WORK INSTRUCTION ▸
Skip any pictures. Repeat the data exactly, from its first line through the line that holds "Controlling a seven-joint", both included.

_ _ _ _ _ _ _

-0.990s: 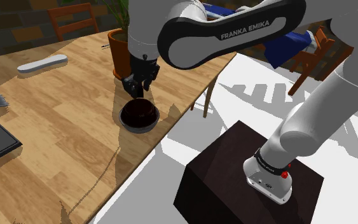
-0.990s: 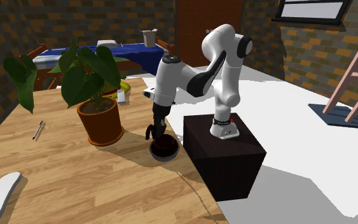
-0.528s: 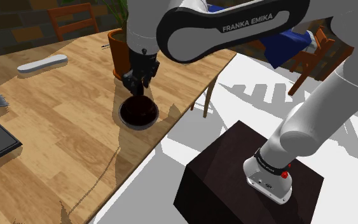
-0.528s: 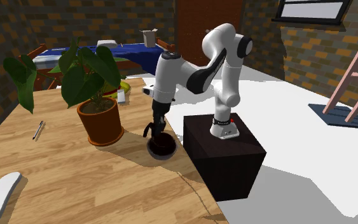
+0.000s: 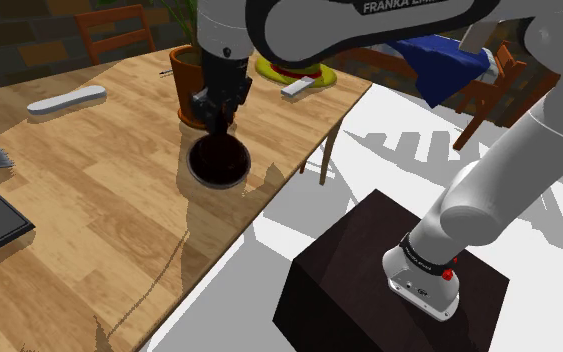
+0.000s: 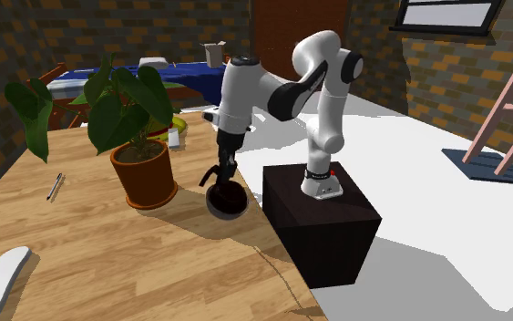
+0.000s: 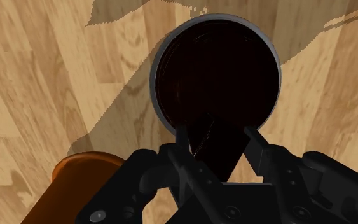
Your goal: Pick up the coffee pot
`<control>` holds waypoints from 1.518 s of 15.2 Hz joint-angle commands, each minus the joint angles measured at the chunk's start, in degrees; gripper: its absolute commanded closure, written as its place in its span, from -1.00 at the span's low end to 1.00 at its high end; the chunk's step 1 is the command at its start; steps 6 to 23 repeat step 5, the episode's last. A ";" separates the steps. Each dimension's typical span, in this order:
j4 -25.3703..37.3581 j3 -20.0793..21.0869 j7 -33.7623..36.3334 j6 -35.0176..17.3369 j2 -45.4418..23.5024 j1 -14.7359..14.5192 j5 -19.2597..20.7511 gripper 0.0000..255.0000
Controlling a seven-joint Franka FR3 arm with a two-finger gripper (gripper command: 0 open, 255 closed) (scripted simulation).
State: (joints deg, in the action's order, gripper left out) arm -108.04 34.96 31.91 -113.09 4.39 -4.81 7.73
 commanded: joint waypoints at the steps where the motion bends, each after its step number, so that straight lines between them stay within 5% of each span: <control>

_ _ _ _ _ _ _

TASK RESPONSE ▸
-0.990s: 
-0.990s: 
-0.528s: 
-0.528s: 
+0.000s: 
+0.000s: 
+0.000s: 
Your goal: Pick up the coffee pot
`<control>` holds waypoints from 1.518 s of 15.2 Hz joint-angle commands, each minus the joint angles measured at the chunk's start, in degrees; gripper: its absolute commanded closure, written as its place in its span, from -1.00 at the span's low end to 1.00 at its high end; the chunk's step 1 is the command at its start; steps 6 to 23 repeat step 5, the episode's last. A ";" separates the steps. Each dimension's typical span, in this order:
j4 -25.3703..37.3581 j3 -20.0793..21.0869 j7 -33.7623..36.3334 j6 -35.0176..17.3369 j2 -45.4418..23.5024 j1 -14.7359..14.5192 j5 -19.2597..20.7511 gripper 0.0000..255.0000
Controlling a seven-joint Franka FR3 arm with a two-finger gripper (gripper command: 0 open, 255 closed) (scripted simulation).

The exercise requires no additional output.